Records drawn from a dataset:
════════════════
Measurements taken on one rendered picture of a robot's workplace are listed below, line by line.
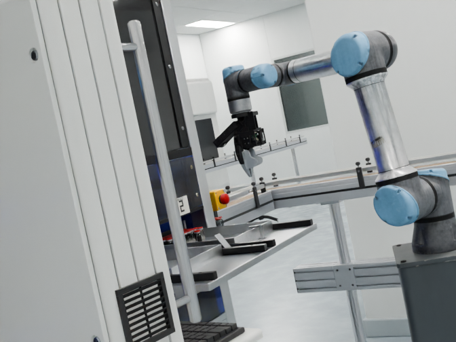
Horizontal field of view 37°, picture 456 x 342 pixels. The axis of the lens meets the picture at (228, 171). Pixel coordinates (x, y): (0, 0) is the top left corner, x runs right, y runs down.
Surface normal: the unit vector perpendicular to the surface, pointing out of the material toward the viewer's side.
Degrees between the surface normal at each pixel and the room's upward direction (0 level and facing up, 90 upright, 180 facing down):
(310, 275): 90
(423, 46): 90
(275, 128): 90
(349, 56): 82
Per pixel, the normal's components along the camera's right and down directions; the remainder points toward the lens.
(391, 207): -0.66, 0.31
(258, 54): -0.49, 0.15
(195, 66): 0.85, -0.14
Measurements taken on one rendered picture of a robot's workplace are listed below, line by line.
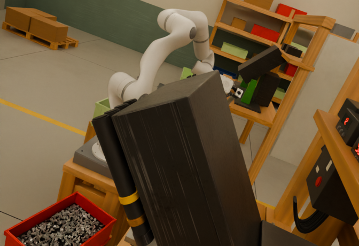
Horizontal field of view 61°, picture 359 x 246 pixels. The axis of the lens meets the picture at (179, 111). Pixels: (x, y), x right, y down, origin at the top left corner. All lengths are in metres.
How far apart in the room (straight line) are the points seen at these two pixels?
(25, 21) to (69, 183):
════════════════
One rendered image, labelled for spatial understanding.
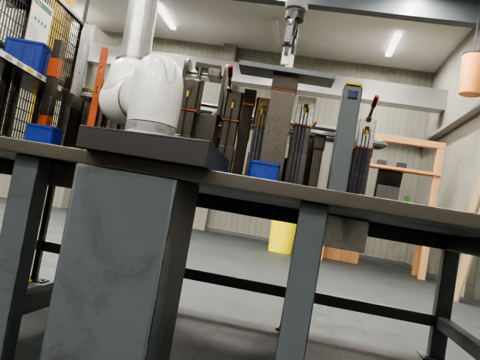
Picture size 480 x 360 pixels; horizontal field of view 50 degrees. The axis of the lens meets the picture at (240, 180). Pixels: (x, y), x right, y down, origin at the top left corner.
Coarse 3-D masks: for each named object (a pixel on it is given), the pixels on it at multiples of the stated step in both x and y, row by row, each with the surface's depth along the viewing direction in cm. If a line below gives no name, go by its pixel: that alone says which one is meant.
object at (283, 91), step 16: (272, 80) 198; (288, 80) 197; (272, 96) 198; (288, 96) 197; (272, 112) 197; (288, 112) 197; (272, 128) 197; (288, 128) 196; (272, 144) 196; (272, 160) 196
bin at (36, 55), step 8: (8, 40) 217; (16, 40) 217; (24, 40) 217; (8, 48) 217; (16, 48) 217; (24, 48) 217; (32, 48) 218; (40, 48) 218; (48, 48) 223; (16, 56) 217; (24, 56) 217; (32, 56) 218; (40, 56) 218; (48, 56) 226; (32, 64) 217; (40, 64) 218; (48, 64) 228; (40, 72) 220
════════════════
> _Task to complete_
For this exercise, set down the lines in the entries above from the one with "(349, 56): 82" through the one with "(25, 21) to" exactly as written, without any pictures.

> _Written answer_
(349, 56): 82
Per pixel, the normal's components along the camera's right and down directions; the remainder points toward the lens.
(391, 207): -0.66, 0.31
(258, 54): -0.49, 0.15
(195, 66): 0.85, -0.14
Measurements taken on one rendered picture of a robot's workplace are listed below, line by line.
Horizontal field of view 61°, picture 359 x 246 pixels. The axis of the lens meets the picture at (179, 111). Pixels: (x, y), x right, y down, origin at the top left corner. All lengths are in metres.
How far apart in the room (straight line) are the points seen at these two pixels?
(25, 21) to (69, 183):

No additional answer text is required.